Jon Spence has given us the most cogent portrait of Jane Austen’s literary life to date. Taking Dorothy Sayers’wise advice to be “precise in detail,” keeping in mind that “the proportions and relation of things are just as much facts as the things themselves,” Spence set out to search overlooked sources for clues to the novelist’s inspiration. He turned to diaries and histories going back some 100 years before Austen was born. He studied public records and read through wills and testaments. Spence considered not only Austen’s juvenilia but her brother Henry’s too, published in popular contemporary journals such as The Loiterer.
The result is an extraordinary new portrait.
Novelists before and after Austen took their inspiration from the events and abuses in the society of their time. Austen did not. Her country existence, her shattered youth, her accounts of small town entertainment, her visits with married brothers and friends, even, more particularly, her frustration in courtship, the genteel poverty of her lot—nothing of those intimate details accounts for her exceptional literary achievement.

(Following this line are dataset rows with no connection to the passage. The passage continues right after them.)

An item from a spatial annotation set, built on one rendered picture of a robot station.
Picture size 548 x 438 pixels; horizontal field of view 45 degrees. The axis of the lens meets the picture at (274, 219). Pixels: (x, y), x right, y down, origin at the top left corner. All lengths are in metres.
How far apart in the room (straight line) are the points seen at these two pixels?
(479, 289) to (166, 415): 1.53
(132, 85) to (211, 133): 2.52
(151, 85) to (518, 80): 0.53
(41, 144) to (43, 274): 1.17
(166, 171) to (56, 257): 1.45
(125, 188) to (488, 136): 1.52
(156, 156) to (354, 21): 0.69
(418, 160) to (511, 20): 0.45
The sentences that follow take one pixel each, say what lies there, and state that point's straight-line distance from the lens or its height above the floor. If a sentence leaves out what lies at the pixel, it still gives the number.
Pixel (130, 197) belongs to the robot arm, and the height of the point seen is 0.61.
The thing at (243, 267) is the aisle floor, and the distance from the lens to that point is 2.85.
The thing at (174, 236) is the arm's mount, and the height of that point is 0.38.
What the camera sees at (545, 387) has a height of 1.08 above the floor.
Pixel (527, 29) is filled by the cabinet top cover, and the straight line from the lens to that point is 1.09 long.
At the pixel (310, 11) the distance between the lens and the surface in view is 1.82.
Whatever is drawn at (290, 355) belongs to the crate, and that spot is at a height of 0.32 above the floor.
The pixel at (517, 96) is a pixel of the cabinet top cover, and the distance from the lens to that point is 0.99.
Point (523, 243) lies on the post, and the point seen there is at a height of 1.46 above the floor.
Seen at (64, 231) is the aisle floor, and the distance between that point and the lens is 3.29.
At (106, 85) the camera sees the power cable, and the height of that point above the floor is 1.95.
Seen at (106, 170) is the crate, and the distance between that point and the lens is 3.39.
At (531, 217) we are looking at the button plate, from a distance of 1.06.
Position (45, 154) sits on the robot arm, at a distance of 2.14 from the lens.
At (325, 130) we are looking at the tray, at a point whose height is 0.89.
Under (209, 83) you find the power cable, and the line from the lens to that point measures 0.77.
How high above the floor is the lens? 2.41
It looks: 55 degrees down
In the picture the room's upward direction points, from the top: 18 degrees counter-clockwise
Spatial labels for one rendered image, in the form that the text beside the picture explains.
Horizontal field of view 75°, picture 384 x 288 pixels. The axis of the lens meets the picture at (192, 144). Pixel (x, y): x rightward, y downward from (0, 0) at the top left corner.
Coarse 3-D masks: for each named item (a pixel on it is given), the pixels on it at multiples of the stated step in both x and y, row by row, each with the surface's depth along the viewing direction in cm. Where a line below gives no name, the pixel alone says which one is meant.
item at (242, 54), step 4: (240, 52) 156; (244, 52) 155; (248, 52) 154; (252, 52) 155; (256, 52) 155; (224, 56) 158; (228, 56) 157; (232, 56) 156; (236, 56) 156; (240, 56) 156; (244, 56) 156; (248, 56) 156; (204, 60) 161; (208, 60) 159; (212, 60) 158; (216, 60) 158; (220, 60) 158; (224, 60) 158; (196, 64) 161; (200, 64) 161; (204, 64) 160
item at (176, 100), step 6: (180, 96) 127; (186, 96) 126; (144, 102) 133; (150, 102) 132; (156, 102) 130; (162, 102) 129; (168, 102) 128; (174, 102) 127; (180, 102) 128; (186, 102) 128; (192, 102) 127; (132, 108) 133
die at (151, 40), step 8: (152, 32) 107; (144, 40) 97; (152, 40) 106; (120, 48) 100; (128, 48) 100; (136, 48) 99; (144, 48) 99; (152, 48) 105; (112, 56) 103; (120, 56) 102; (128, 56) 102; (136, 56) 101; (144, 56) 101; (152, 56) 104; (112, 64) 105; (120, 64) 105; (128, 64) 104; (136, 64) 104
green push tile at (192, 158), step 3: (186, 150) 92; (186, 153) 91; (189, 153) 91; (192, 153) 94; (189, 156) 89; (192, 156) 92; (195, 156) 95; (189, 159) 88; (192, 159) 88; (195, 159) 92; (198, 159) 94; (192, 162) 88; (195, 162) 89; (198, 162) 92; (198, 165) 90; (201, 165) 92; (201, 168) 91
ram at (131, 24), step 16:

In Becoming Jane Austen, Spence’s sensitive appraisal of the new sources reveals how Austen moulded all those previously unconsidered lives into her books.
Several examples of the biographer’s telling insights come from his recounting of Jane’s visit in 1794 to Adlestrop Park in Gloucestershire. Adlestrop had been the grand estate of her mother’s genteel family, the Leighs, for over a century. Jane was then 18. Spence notes that her mother’s first cousins, Thomas and Mary Leigh, entertained her there. Dudring that stay she could have perused a recently completed history of the Leighs of Adlestrop Park composed by her hostess.
Jane’s mother would naturally have talked about her fine family. Moreover, Mary Leigh was herself a novelist. Jane’s fascination with these tales influenced her later marvels. One gem from the Austen family history is the story of the three daughters of Jane’s great grandfather, Theophilus Leigh, the eldest of whom made a splendid match; the second married respectably but not spectacularly to a merchant; while the third wed a penniless suitor for love, “eloping by night from a high balcony.” That youngest girl suffered much, bore numerous children, and “lived in low circumstances.” Spence observes that the strongest evidence of the young Jane Austen’s having read this is the “virtuoso opening paragraph of Mansfield Park recounting the history of the Ward sisters.” Other such stories and anecdotes from the Austen family mirror the events in Persuasion and Emma.
From her brother’s writings in The Loiterer, we learn about her family’s fascination with their Continental cousin, Eliza de Feuillide, newly returned from her grand marriage in France. Henry Austen in his early fiction exposes his infatuation, even alluding to the difference in age between his hero and heroine; Eliza was ten years older than Henry Austen. Indeed she eventually married Henry. Here too we see for the first time Jane’s involvement in her brother ’S romance. (She was fiercely opposed to it.) Spence also shows us how Eliza de Feuillide served as the model for the callous and worldly Mary Crawford of Mansfield Park.
Significantly, Spence’s study delves into Jane’s love for Tom Lefroy, her early suitor. What role in Austen’s life this gentleman actually played has long been the source of speculation. Spence demonstrates that the young man was ever in her thoughts. The proof, he believes, was in her use of “names from Lefroy’s favourite book” in each of her six novels.
Spence grounds the plot of Emma in still other sources. He observes Jane Austen in her later letters gossiping to her sister Cassandra about an appealing young medical man’s ill-fated courtship of their rich, all-too-proper niece, Fanny Knight of Godmersham. Matchmaking, that mischief-making avocation for self-importance on the part of Emma Woodhouse, takes shape before our eyes in Austen’s keen promotion of that affair.
Spence’s impressive compilation of such particulars demonstrates the credibility of his method. Becoming Jane Austen is a splendid contribution to Austen scholarship. Better still for all readers enchanted by her genius, it is a wonderful find.